(1.) THE appeal is filed by the assessed, a registered firm, aggrieved by the order of the CIT (A) dt. 25 -11 -1986. In this appeal, the grievance of the assessed is on the disallowance of claim of deduction in respect of penalty of Rs. 14,20,201 levied under Sec. 10A of the Central Sales Tax Act and on the levy of interest under Sec. 217 of the I. T. Act.
(2.) THE assessed provided in its accounts for the previous year ended on 31 -3 -1982, the demand of penalty under Sec. 10A, amounting to Rs. 14,20,201 raised by the Assessing Officer, Excise and Taxation Office, Faridabad by his orders for the various years 1974 -75 to 1977 -78 and 1979 -80, passed on 15 -3 -1982. The assessed had claimed that, it carries on two activities, one was manufacturing of gas cylinders and the other was job -work of manufacture of gas cylinders for the three petroleum companies, viz., Indian Oil Corporation, Baharat Petroleum Corporation and Hindustan Petroleum Corporation. Both these activities were recognised by the concerned licencing authorities, as well as, the sales tax authorities and the required certificates were granted by them. In the various financial years, it had purchased the raw materials at a concessional rate of sales tax, from another registered dealer, for being used in its manufacturing activity, but had to use them in connection with the job -work for the three petroleum corporations. This utilisation of the raw materials, for purposes other than for which it was purchased, have been held to be contravention of the provisions contained in Sec. 8(3) of the Central Sales Tax Act. The concerned authorities had invoked the Ss. 10(d) and 10A of that Act, and had levied penalty on the assessed firm. The imposition of the penalty has been challenged before the appellate authorities under that act.
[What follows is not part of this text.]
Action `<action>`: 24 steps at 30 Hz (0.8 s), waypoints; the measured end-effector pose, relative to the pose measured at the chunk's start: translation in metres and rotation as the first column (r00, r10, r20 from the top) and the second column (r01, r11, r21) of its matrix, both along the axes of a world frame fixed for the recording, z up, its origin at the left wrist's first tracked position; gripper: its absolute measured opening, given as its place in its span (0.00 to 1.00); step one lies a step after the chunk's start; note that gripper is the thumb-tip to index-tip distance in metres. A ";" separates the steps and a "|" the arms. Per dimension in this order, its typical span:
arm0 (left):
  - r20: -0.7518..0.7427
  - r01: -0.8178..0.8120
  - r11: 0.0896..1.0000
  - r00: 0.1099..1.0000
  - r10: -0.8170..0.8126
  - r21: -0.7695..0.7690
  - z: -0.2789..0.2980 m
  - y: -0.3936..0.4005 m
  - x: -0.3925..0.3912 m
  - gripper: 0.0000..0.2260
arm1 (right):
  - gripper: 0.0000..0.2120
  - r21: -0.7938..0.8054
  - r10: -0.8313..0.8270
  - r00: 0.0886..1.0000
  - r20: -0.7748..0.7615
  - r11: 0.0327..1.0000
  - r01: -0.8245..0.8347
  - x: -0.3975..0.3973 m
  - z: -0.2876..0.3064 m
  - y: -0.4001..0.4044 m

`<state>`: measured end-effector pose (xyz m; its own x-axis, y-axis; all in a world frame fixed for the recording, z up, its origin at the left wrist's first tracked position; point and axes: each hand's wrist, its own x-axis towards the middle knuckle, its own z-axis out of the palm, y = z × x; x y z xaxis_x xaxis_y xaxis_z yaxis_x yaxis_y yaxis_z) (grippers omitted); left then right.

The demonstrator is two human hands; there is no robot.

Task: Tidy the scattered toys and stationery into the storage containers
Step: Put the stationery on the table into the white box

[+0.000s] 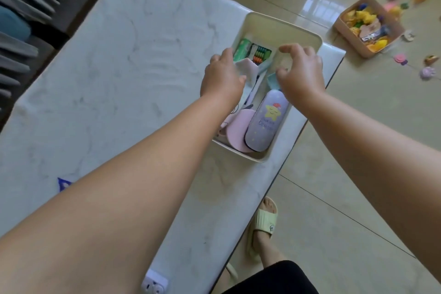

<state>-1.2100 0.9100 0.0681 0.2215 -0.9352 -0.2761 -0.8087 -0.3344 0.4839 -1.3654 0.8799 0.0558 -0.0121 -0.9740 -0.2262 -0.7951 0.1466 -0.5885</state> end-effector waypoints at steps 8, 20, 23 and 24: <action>0.029 -0.166 0.985 0.986 0.167 -0.049 0.004 0.060 0.085 0.19 | 0.16 -0.110 0.211 0.975 0.075 0.973 -0.202 0.077 -0.003 0.058; 0.086 -0.407 0.908 0.905 0.416 -0.102 0.021 0.202 0.252 0.17 | 0.18 0.067 0.591 0.804 0.066 0.801 -0.594 0.218 -0.019 0.188; 0.096 -0.465 0.880 0.876 0.473 -0.098 0.018 0.232 0.279 0.17 | 0.20 0.160 0.633 0.773 0.053 0.758 -0.632 0.241 -0.035 0.212; 0.100 -0.478 0.874 0.869 0.485 -0.088 0.014 0.246 0.290 0.17 | 0.21 0.182 0.645 0.763 0.046 0.746 -0.641 0.252 -0.040 0.223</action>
<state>-0.9200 1.1559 0.0824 0.6751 -0.7180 -0.1693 -0.6058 -0.6706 0.4281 -1.1133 1.1031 0.0153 0.5962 -0.6961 -0.4001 -0.7497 -0.3044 -0.5876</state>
The deduction of these amounts had been claimed on the reasoning that, the authorities are aggrieved with the fact of the assessed having had the benefit of concessional rate of sales tax and not using the raw material for the purpose for which it was bought, the concessional tax should not have been allowed but, tax should have been levied as if, the assessed was not a registered dealer and thereby with the intention of recovering the difference in tax between the normal rate and the concessional rate, have raised the demand of tax. It was pleaded that though the words used are penalty, but in reality, it involves only the differential tax element and since it is regularization of a wrong committed, it needs to be allowed. The assessed had placed reliance on the ruling of Madhya Pradesh High Court in Simplex Structural Works v/s. : [1983]140ITR782(MP) , which supported the claim of the assessed.
(3.) THE ITO after considering the pleadings of the assessed and also the orders of the sales tax authorities, observed that, the authorities had levied penalties for breach of law and cannot be described as a business loss. He placing reliance on the ruling of Allahabad High Court in CIT v/s. : [1980]121ITR747(All) , held that, the penalties so claimed are not permissible deduction and disallowed the claim.